Make sure your passport is valid with at least 6 months before the expiry date and that you have the correct visas. Have a look at the visa requirements for more information.
Consider medical, baggage and trip cancellation insurances.
Check with your doctor re vaccinations and medicines needed.


  • Clothing should be lightweight and of the drip dry variety. You will be in the sun a lot so long sleeves and a wide hat would be more suitable.
  • Underwear should be synthetic and easily washable.
  • Sleepwear.
  • Shirts should be long sleeved and light weight with lots of closed pockets.
  • T-shirts, short sleeved and again with pockets.
  • Cool evenings necessitate the need for pullovers or a light weight jacket.
  • A light weight vest with lots of pockets will be handy for carrying your film camera and binoculars.
  • Long trousers made from a lightweight, quick drying fabric should have multi pockets for day trips. Long trousers that turn into shorts are ideal.
  • For trekking lightweight long shorts (for modesty purposes) are acceptable.
  • Bathing suit should be modest so as not to offend the locals.
  • Hat for protection from the sun. Should have a wide brim and a strap.
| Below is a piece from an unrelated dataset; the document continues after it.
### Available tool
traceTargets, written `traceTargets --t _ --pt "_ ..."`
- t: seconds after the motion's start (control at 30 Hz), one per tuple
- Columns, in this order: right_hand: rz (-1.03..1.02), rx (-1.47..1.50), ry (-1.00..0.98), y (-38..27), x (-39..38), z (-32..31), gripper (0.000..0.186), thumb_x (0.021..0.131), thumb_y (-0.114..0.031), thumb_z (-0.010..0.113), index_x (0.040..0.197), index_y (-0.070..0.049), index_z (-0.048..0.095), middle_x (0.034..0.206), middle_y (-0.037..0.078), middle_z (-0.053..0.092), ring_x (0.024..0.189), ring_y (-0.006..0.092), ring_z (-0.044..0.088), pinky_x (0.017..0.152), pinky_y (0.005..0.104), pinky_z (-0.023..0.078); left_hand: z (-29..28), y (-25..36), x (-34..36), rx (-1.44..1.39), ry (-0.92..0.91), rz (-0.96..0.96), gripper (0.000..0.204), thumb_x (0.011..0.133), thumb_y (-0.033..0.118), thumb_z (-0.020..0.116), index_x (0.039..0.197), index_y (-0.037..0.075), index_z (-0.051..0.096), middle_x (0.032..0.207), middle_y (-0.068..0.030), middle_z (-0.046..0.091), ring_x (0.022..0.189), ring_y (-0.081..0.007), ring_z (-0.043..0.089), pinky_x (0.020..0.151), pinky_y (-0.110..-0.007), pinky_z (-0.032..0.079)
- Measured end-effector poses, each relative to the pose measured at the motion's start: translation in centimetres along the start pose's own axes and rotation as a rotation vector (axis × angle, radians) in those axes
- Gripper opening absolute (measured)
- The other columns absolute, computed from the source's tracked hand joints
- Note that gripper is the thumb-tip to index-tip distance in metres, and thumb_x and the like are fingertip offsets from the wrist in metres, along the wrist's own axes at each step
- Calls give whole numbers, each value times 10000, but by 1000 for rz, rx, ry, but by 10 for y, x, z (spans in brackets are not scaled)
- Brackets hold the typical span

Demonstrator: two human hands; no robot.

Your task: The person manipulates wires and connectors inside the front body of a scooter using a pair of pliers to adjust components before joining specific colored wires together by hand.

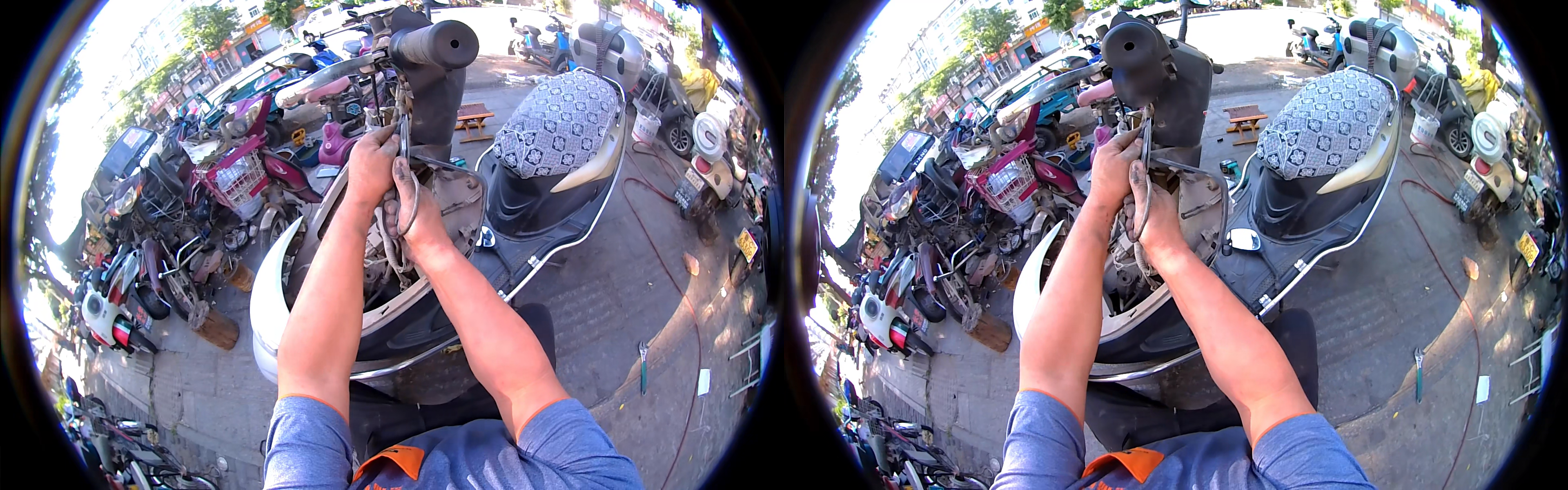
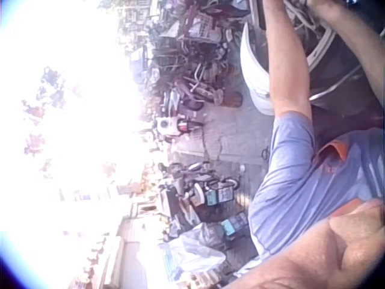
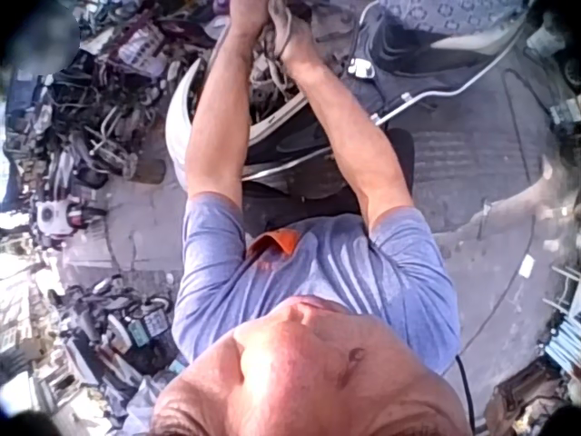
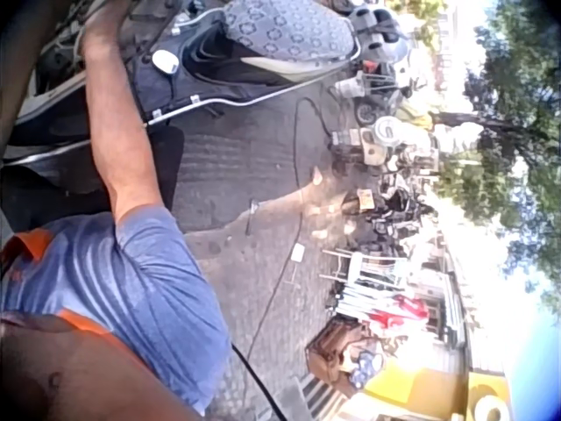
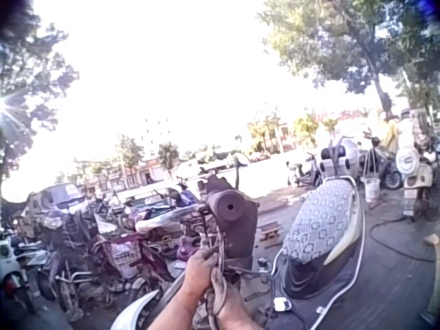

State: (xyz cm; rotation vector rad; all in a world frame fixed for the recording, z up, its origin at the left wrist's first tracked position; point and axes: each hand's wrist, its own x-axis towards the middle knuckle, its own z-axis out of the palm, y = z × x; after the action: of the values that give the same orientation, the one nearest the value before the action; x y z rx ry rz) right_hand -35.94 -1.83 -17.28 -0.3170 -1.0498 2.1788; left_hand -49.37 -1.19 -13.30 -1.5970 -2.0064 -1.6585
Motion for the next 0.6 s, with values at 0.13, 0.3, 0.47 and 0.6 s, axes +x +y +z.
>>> traceTargets --t 0.13,0.3,0.47,0.6 --pt "-20 -18 1 -19 12 -4 508 1024 -643 660 927 -150 589 630 -49 465 464 70 413 441 245 325 4 -6 2 -122 -24 -76 406 1009 171 661 1357 -29 720 972 -64 762 854 -121 656 810 -294 527" --pt "164 17 -9 -24 -9 -3 492 1010 -649 676 988 -166 584 667 -40 499 496 91 463 461 233 366 4 -12 -3 -198 -12 -140 405 1019 196 632 1334 -44 718 1066 -141 765 972 -211 696 898 -335 527" --pt "144 135 -73 -24 -19 -11 477 1035 -625 650 1016 -155 568 680 -27 510 526 104 493 472 248 400 7 5 -7 -112 6 -107 409 1007 205 617 1299 -59 725 1153 -253 778 1095 -335 746 990 -390 530" --pt "202 191 -113 -29 -15 -9 502 1037 -648 629 981 -153 563 673 -25 499 532 112 494 476 245 410 4 8 -6 -65 6 -84 405 1008 205 614 1302 -50 727 1179 -269 765 1121 -356 738 1004 -400 528"
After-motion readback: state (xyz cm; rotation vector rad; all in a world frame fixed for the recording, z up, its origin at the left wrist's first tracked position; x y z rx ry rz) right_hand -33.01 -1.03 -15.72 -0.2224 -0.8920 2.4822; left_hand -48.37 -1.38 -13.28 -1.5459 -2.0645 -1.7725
  • A sturdy poncho or parka will help to keep you gear dry in case of rain or waterfall spray.
  • Footwear: You will need some sturdy comfortable boots for trekking or just walking around.
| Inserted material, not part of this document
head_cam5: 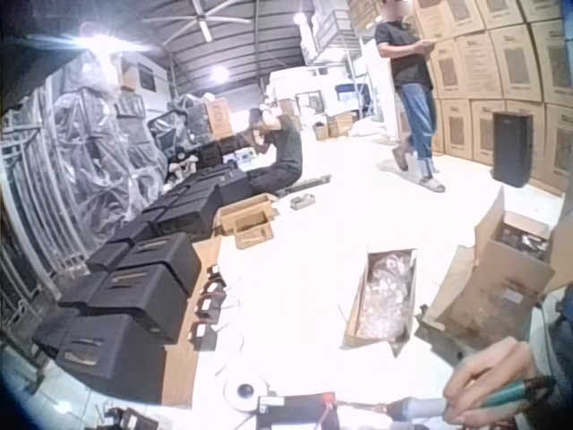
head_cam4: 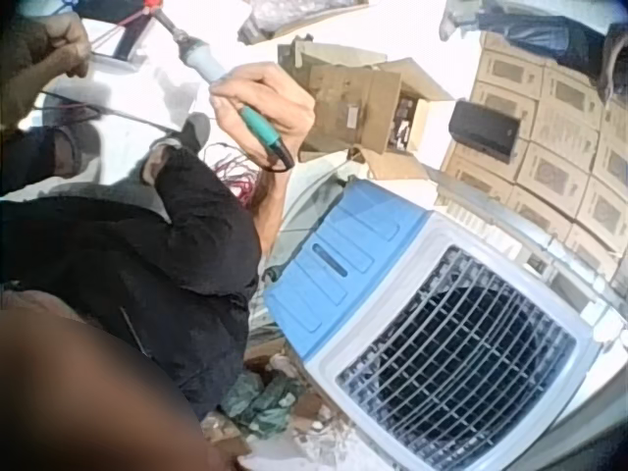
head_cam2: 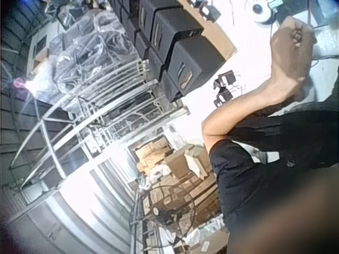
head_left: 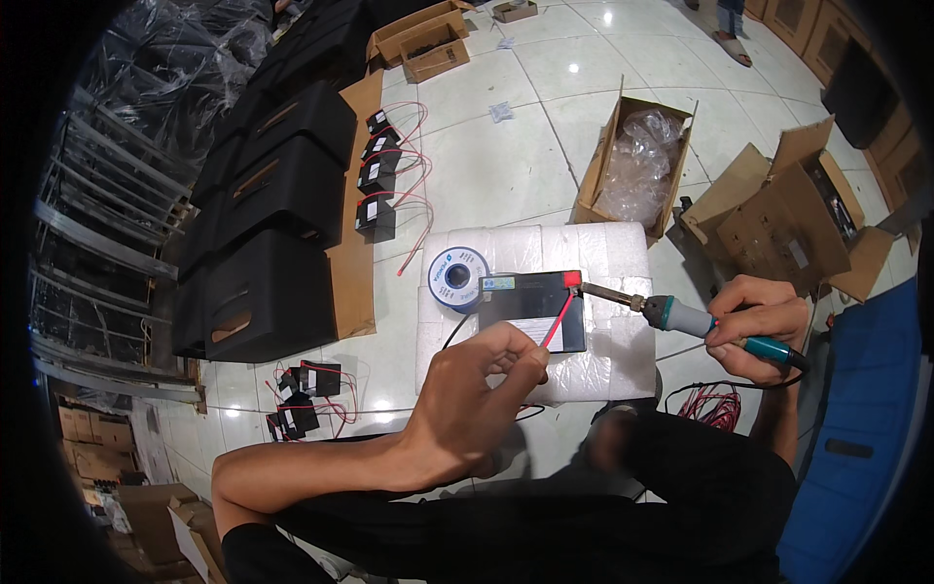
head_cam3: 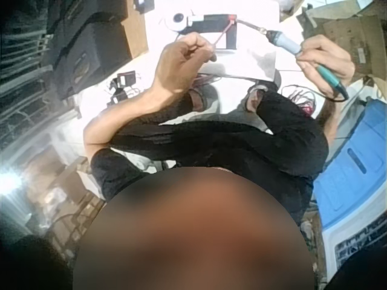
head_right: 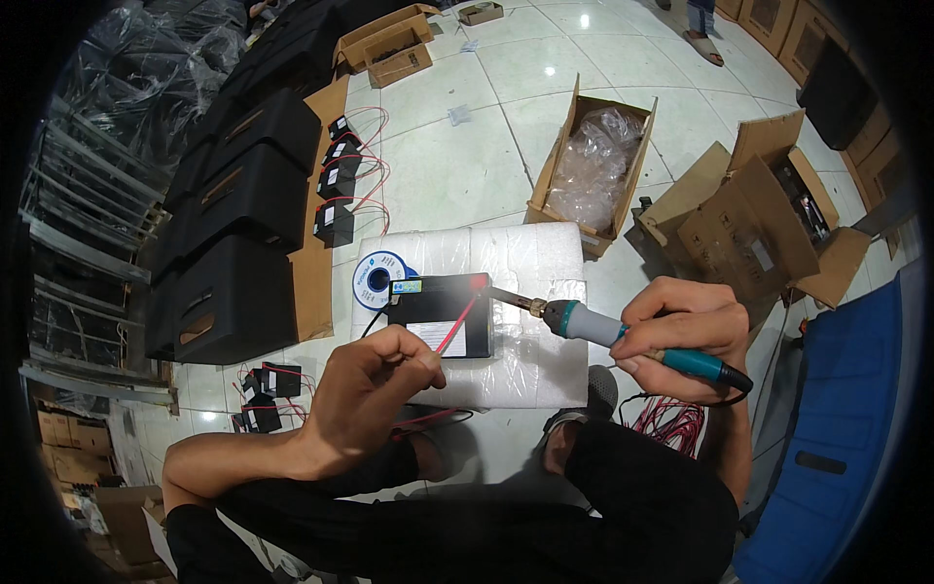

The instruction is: The person sits on the floor and solders wires to small black electronic modules using a soldering iron and solder wire. They handle multiple modules, attach red and black wires, and place finished units into a cardboard box.

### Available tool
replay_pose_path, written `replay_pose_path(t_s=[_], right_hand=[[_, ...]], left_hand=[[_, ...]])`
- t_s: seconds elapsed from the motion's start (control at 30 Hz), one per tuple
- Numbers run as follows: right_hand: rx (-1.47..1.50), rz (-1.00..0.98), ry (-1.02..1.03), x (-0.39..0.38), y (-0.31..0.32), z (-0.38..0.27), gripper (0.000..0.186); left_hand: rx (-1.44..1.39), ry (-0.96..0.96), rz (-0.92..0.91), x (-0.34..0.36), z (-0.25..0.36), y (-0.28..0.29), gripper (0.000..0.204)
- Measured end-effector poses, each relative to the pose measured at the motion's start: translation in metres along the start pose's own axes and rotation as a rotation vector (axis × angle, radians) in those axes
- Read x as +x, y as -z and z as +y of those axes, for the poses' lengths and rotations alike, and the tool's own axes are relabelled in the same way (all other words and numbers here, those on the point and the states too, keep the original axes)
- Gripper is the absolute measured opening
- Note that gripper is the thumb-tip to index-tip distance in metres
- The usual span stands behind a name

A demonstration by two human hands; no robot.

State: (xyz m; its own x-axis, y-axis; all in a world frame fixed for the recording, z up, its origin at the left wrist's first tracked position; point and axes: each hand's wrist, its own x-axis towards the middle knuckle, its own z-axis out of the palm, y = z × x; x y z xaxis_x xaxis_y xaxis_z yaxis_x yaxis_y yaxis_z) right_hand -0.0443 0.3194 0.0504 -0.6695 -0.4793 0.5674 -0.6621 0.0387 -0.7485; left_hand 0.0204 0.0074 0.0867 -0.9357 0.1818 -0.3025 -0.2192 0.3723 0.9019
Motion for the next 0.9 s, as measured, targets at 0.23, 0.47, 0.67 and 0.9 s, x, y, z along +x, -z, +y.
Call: replay_pose_path(t_s=[0.23,0.47,0.67,0.9], right_hand=[[-0.011,0.006,-0.017,-0.002,0.002,0.001,0.019],[-0.002,0.058,-0.025,-0.007,0.003,0.002,0.02],[0.002,0.091,-0.068,-0.012,0.009,-0.001,0.018],[-0.037,0.139,-0.087,-0.015,0.011,-0.006,0.016]], left_hand=[[0.063,-0.02,-0.002,0.0,-0.002,0.0,0.029],[0.34,-0.1,-0.176,0.0,0.01,0.006,0.029],[0.754,-0.171,-0.179,-0.013,0.03,0.035,0.02],[0.745,-0.216,0.201,-0.005,0.016,0.079,0.021]])
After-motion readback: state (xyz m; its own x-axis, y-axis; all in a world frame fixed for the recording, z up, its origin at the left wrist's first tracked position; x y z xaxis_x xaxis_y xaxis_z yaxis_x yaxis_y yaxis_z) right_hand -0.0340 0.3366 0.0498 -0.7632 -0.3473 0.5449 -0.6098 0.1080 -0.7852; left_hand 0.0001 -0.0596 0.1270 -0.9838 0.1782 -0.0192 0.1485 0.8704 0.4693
  • They will need to support your ankle as well as having a non slip sole.
  • Water proof sandals for those short trips and boating.
  • Some smart casual clothes for the evenings and visiting restaurants.
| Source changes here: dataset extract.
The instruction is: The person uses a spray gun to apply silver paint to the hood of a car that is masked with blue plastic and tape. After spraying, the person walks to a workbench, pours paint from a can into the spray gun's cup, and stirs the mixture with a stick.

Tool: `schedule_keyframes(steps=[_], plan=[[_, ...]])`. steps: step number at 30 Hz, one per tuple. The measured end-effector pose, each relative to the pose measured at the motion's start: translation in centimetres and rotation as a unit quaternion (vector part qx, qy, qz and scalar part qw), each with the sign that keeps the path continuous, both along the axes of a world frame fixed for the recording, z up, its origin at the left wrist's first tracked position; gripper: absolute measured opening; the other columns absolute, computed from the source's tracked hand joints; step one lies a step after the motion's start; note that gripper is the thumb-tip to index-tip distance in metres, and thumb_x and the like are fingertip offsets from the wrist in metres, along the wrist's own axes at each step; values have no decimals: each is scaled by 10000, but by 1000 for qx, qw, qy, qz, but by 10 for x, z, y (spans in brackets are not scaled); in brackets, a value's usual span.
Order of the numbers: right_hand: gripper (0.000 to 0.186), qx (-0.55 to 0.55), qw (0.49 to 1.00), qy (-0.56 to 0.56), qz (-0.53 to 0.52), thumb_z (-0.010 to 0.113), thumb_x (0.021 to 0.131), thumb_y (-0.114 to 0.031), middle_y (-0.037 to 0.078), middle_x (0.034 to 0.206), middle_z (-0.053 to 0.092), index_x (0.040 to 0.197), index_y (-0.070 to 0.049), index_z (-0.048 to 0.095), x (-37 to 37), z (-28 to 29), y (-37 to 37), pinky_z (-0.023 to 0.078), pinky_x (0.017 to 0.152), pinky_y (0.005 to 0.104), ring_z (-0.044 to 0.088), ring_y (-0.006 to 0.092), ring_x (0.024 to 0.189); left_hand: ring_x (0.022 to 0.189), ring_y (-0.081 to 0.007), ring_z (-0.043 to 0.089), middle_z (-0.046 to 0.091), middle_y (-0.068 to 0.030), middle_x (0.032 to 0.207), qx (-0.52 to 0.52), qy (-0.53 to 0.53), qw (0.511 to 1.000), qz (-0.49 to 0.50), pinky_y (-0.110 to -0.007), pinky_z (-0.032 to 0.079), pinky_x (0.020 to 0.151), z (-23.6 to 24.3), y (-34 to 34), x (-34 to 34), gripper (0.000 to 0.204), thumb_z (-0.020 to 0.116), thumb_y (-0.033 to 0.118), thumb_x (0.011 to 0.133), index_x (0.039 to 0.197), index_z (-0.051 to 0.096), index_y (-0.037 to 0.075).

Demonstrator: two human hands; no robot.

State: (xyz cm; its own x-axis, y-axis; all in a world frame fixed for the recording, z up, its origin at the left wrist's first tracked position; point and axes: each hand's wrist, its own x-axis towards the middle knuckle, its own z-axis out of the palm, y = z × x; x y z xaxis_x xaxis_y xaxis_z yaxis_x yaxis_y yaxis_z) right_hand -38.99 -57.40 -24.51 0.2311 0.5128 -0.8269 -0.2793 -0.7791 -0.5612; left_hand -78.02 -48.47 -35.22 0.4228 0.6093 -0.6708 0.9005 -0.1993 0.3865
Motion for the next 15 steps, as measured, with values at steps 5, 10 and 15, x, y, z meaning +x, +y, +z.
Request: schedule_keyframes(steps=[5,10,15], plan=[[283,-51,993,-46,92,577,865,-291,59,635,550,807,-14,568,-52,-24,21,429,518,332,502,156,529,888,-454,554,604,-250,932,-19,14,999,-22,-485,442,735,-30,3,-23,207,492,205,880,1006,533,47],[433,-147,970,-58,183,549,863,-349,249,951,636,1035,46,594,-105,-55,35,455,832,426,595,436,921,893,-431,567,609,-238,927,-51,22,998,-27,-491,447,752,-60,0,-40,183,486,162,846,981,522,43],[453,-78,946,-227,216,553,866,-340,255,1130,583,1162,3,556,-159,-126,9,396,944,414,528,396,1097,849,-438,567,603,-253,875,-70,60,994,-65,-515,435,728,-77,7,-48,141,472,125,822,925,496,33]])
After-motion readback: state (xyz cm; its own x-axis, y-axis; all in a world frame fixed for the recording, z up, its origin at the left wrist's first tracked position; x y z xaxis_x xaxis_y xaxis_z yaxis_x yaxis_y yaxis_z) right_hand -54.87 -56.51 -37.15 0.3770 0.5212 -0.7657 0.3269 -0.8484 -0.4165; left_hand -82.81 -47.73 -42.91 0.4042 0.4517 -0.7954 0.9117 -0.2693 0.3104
  • Evenings in the hill stations and on Inle Lake can be quite chilly so bring a sweater or other warm clothing if visiting these areas. This applies especially for the winter months November-February for treks and the Inle lake area where early morning boat rides can be quite cold. Visitors should not wear shorts, short skirts or other skimpy clothing when visiting pagodas and monasteries.



  • Insect repellent with the percentage of DEET recommended by your travel medicine physician. It’s important that you bring an ample supply of good quality repellent.
  • Antiseptic wipes for hand washing and emergency toilet paper.
  • Personal First Aid Kit (bring in small amounts and in small containers)
  • Aspirin/ibuprofen, etc.
  • Cold-symptom relief tablets, antihistamine, cough drops. Adequate quantity of sweat-resistant sun screen with at least an SPF 15 rating or higher, and lip balm with sunscreen.
  • Antibiotics.
  • Prescription medicines in their original bottles. Acidophilus enzyme (available in capsules in health-food stores). This often helps your digestive system get in shape for “new” flora.
    Immodium, Lomotil, or similar anti-diarrhea medicine. Pepto-Bismol tablets and/or liquid (in leak-proof bottle).


If you travel to Myanmar prepared your chances of becoming ill are very low. Make sure that you have that all of your vaccinations are current and that you are vaccinated for Tetanus, Polio and Diphtheria. Other vaccines recommended include Hepatitis A and Hepatitis B (if you are in-country for over 3 months), Typhus and Tuberculosis, vaccinations against rabies and Japanese encephalitis are also advised. Officially there are no vaccinations required to enter Myanmar. However, any travels from West Africa, Central Africa, Central America or South America need to present vaccinations records against Yellow Fever upon arrival but this is often overlooked by the authorities.